ABOUT THIS TASK
Beginning with the line that contains "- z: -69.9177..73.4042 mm", return every line down to the last one in the material below, exactly and with no others.

SOURCE DATA
<<<<

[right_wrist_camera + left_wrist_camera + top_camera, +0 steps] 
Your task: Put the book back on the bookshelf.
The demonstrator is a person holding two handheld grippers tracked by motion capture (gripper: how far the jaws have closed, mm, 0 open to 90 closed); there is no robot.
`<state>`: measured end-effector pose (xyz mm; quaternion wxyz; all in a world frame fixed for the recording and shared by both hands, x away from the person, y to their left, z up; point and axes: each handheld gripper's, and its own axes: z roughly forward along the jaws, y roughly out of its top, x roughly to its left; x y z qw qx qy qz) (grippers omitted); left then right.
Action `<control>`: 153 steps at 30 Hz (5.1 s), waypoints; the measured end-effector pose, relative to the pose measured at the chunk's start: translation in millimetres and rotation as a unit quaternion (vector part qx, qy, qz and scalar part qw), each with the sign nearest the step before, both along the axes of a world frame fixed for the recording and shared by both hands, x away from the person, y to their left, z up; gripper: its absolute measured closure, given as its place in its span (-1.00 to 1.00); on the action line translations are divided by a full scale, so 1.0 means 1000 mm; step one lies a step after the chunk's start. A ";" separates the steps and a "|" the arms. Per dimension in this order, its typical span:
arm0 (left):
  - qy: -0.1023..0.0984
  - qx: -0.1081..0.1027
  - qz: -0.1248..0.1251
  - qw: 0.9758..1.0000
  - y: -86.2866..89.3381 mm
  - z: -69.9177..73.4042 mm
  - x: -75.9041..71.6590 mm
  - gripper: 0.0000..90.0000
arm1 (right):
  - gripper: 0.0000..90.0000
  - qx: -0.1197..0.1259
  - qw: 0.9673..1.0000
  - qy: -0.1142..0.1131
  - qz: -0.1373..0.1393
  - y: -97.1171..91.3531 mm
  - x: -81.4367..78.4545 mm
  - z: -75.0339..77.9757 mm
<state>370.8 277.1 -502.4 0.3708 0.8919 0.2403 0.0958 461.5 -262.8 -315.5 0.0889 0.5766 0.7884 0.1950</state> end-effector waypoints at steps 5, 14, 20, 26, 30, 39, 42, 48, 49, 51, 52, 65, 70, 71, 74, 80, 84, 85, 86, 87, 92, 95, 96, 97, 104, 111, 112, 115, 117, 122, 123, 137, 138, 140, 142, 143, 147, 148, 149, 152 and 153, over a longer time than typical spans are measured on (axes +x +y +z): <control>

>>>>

EXERCISE OUTPUT
  - z: -69.9177..73.4042 mm
  - x: -75.9041..71.6590 mm
  - gripper: 0.0000..90.0000
arm1 (right):
  - gripper: 0.0000..90.0000
  - qx: -0.1197..0.1259
  - qw: 0.9673..1.0000
  - qy: -0.1142..0.1131
  - qz: -0.1373..0.1393
  - y: -97.1171..91.3531 mm
  - x: -81.4367..78.4545 mm
  - z: -75.0339..77.9757 mm
<state>370.8 277.1 -502.4 0.3708 0.8919 0.2403 0.0958 461.5 -262.8 -315.5 0.0889 0.5766 0.7884 0.1950</state> end-effector waypoints at steps 5, 14, 20, 26, 30, 39, 42, 48, 49, 51, 52, 65, 70, 71, 74, 80, 84, 85, 86, 87, 92, 95, 96, 97, 104, 111, 112, 115, 117, 122, 123, 137, 138, 140, 142, 143, 147, 148, 149, 152 and 153, over a longer time than typical spans are measured on (axes +x +y +z): <control>

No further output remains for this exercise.